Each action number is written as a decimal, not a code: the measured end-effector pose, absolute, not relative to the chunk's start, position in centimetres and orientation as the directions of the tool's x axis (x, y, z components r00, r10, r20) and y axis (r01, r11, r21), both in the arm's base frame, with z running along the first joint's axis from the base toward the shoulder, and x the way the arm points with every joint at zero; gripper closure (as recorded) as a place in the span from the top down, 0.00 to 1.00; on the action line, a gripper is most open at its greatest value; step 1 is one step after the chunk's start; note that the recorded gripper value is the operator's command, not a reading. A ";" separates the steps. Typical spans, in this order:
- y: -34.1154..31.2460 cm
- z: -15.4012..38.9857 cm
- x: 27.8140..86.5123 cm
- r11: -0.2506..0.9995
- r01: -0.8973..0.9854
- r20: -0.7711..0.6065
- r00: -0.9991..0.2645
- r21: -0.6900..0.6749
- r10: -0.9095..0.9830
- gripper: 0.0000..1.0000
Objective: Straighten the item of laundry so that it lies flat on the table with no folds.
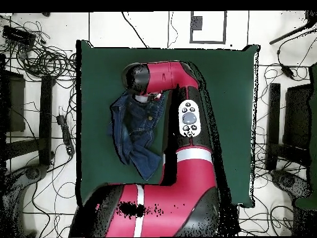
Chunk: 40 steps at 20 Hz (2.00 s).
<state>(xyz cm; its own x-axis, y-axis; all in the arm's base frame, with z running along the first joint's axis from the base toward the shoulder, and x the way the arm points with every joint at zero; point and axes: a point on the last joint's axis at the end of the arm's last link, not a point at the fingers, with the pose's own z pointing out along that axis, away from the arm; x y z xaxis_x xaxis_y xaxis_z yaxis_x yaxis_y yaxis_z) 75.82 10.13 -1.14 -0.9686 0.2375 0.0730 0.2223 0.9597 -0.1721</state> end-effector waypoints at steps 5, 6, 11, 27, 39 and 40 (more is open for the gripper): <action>9.4 -1.2 75.9 0.958 0.232 0.071 -0.966 -0.171 0.247 0.00; 9.2 -1.2 76.0 0.957 0.234 0.069 -0.966 -0.171 0.249 0.00; 8.4 -1.1 76.2 0.955 0.244 0.062 -0.964 -0.168 0.258 0.00; 4.3 11.6 78.7 0.948 0.286 -0.072 -0.958 -0.140 0.278 0.00; 0.2 14.9 80.3 0.953 0.299 -0.096 -0.951 -0.049 0.293 0.00; 0.0 14.7 80.3 0.958 0.283 -0.091 -0.956 -0.040 0.278 0.00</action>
<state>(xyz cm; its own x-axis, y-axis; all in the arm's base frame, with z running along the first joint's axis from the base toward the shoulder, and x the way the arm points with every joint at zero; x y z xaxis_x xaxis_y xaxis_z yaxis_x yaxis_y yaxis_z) 80.27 0.02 14.69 -0.9562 0.2781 -0.0913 0.2826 0.9584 -0.0401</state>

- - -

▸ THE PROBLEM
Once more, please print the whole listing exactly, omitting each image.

▸ REPLY TO THE TASK
Each action number is written as a decimal, not a code: the measured end-effector pose, absolute, not relative to the chunk's start, position in centimetres and orientation as the directions of the tool's x axis (x, y, z components r00, r10, r20) and y axis (r01, r11, r21), both in the arm's base frame, with z running along the first joint's axis from the base toward the shoulder, and x the way the arm points with every joint at zero; gripper closure (as recorded) as a place in the span from the top down, 0.00 to 1.00; on the action line, a gripper is most open at its greatest value; step 1 is one step after the chunk's start; note that the recorded gripper value is the operator's command, not a reading. A ";" separates the steps. Typical spans, in this order:
- y: -34.1154..31.2460 cm
- z: -15.4012..38.9857 cm
- x: 27.8140..86.5123 cm
- r11: -0.2506..0.9995
- r01: -0.8973..0.9854
- r20: -0.7711..0.6065
- r00: -0.9991..0.2645
- r21: -0.6900..0.6749
- r10: -0.9095..0.9830
- gripper: 0.0000..1.0000
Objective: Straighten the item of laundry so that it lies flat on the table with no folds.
Chunk: 40 steps at 20 Hz (2.00 s).
<state>(xyz cm; its own x-axis, y-axis; all in the arm's base frame, with z running along the first joint's axis from the base toward the shoulder, and x the way the arm points with every joint at zero; point and axes: a point on the last joint's axis at the end of the arm's last link, not a point at the fingers, with the pose's own z pointing out along that axis, away from the arm; x y z xaxis_x xaxis_y xaxis_z yaxis_x yaxis_y yaxis_z) 75.82 10.13 -1.14 -0.9686 0.2375 0.0730 0.2223 0.9597 -0.1721</state> end-effector waypoints at steps 5, 6, 11, 27, 39 and 40 (more is open for the gripper): <action>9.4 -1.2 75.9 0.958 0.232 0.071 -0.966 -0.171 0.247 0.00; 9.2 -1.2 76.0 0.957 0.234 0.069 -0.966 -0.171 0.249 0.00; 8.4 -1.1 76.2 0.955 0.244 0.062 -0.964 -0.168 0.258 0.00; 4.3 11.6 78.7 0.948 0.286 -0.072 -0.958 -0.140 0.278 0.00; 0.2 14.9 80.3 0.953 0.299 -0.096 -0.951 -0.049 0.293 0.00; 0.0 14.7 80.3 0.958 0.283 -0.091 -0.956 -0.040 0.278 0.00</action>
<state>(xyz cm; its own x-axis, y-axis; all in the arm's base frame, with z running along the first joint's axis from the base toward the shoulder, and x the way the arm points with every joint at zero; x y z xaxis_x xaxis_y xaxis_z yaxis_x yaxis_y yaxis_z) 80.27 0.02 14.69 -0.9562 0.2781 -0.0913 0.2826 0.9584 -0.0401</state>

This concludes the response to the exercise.